Work required = Without the images, repeat every line of the listing exactly.

↓↓↓

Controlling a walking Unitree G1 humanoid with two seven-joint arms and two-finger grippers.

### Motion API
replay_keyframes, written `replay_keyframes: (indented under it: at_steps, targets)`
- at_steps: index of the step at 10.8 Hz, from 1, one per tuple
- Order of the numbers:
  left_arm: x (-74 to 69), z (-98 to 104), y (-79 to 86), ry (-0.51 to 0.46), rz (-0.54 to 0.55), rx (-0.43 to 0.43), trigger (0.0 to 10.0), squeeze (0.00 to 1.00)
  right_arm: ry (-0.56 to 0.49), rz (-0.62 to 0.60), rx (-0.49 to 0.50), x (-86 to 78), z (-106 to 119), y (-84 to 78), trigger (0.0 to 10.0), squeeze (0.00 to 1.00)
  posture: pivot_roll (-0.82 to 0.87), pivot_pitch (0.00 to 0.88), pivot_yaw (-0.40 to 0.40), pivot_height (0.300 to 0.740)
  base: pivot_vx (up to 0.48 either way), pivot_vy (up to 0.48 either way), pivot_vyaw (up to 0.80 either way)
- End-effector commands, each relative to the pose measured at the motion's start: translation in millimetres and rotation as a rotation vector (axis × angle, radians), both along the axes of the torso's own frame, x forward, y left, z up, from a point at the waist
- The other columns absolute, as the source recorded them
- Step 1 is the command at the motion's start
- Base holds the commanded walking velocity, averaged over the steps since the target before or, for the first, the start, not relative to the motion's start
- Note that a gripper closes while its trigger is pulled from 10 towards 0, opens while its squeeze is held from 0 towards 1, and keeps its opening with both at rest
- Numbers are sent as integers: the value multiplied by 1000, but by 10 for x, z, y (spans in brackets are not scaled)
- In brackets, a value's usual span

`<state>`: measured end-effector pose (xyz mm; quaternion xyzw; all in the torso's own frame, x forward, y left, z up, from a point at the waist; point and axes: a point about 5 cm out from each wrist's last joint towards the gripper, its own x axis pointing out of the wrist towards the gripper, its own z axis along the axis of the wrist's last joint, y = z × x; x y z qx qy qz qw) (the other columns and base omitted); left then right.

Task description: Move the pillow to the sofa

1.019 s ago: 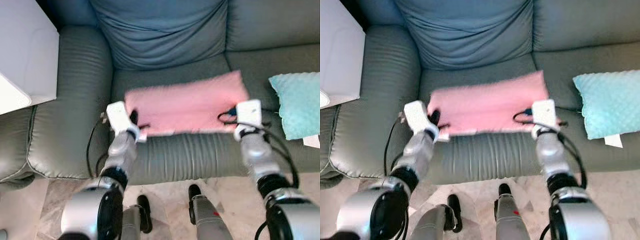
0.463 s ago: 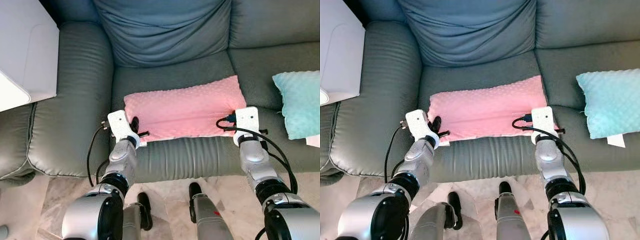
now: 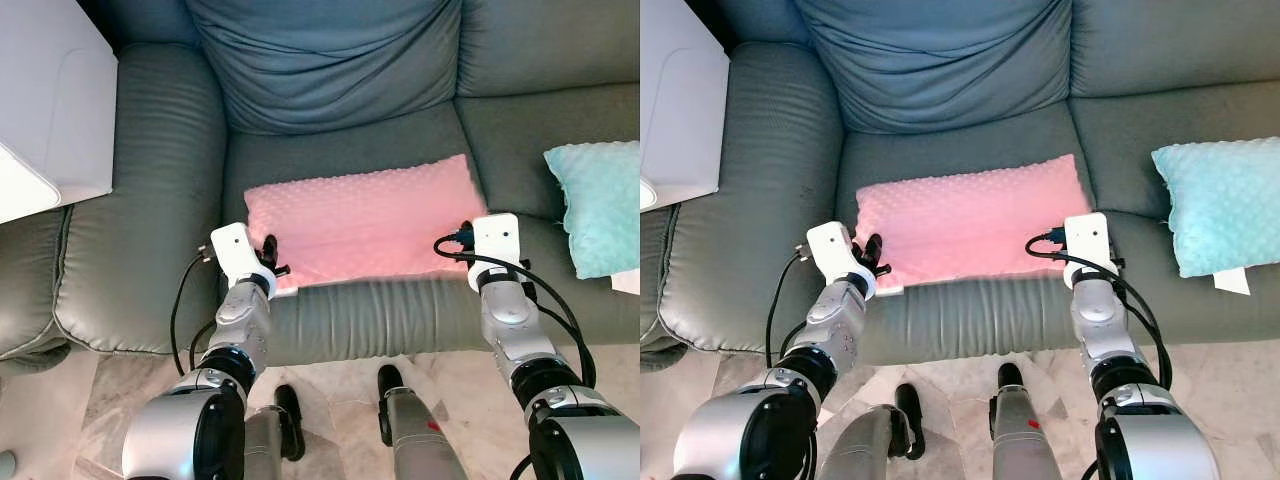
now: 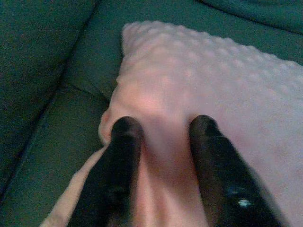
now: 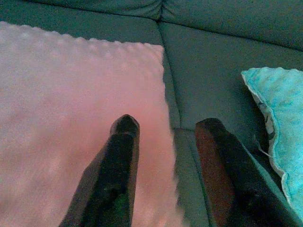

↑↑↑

Output of the exercise =
Controlling a walking Unitree G1 humanoid with two seven-joint arms and two-finger grippers.

### Motion API
replay_keyframes, written `replay_keyframes: (indented under it: at_steps, targets)`
- at_steps: index of the step at 10.8 Hz, from 1, one per tuple
- Order of the numbers:
  left_arm: x (-74 to 69), z (-98 to 104), y (-79 to 86), ry (-0.51 to 0.46), rz (-0.54 to 0.55), rx (-0.43 to 0.43), trigger (0.0 to 10.0), squeeze (0.00 to 1.00)
  right_arm: ry (-0.56 to 0.49), rz (-0.62 to 0.60), rx (-0.49 to 0.50), x (-86 to 78), z (-106 to 119), y (-84 to 78), trigger (0.0 to 10.0), squeeze (0.00 to 1.00)
  posture: pivot_roll (-0.82 to 0.87), pivot_pitch (0.00 to 0.88), pivot_yaw (-0.40 to 0.40), pivot_height (0.300 to 0.740)
  base: pivot_vx (up to 0.48 either way), pivot_vy (up to 0.48 either way), pivot_vyaw (up to 0.80 either way)
- End-effector commands, each relative to the pose measured at the motion's start: translation in millimetres and rotation as a rotation vector (axis × angle, radians), both along the axes of the torso's own frame, x forward, y left, z up, from a point at the waist
- The other columns absolute, as the source recorded them
- Step 1 is the command at the motion's start
- Base holds the commanded walking velocity, averaged over the steps since the target before or, for the first, the start, not relative to the motion's start
- Note that a gripper closes while its trigger is pulled from 10 towards 0, opens while its squeeze is held from 0 towards 1, and keeps its opening with both at rest
- Numbers are sent as integers: the value multiplied by 1000, but by 10 for x, z, y (spans in brackets are not scaled)
- In brackets, a value's usual span

`<state>`: measured end-effector pose (xyz mm; quaternion xyzw; all in the torso's own frame, x forward, y left, z up, from a point at the waist; point and axes: a point about 5 cm out from each wrist's last joint towards the gripper, its own x axis pointing out of the wrist towards the gripper, its own z axis along the axis of the wrist's last joint, y = z × x; x y z qx qy qz qw) (the other columns and base omitted); left then right.

Task description: Move the pillow to the sofa

1.019 s ago: 
0.463 s ago: 
now: 
now: 
now: 

The required output is complete.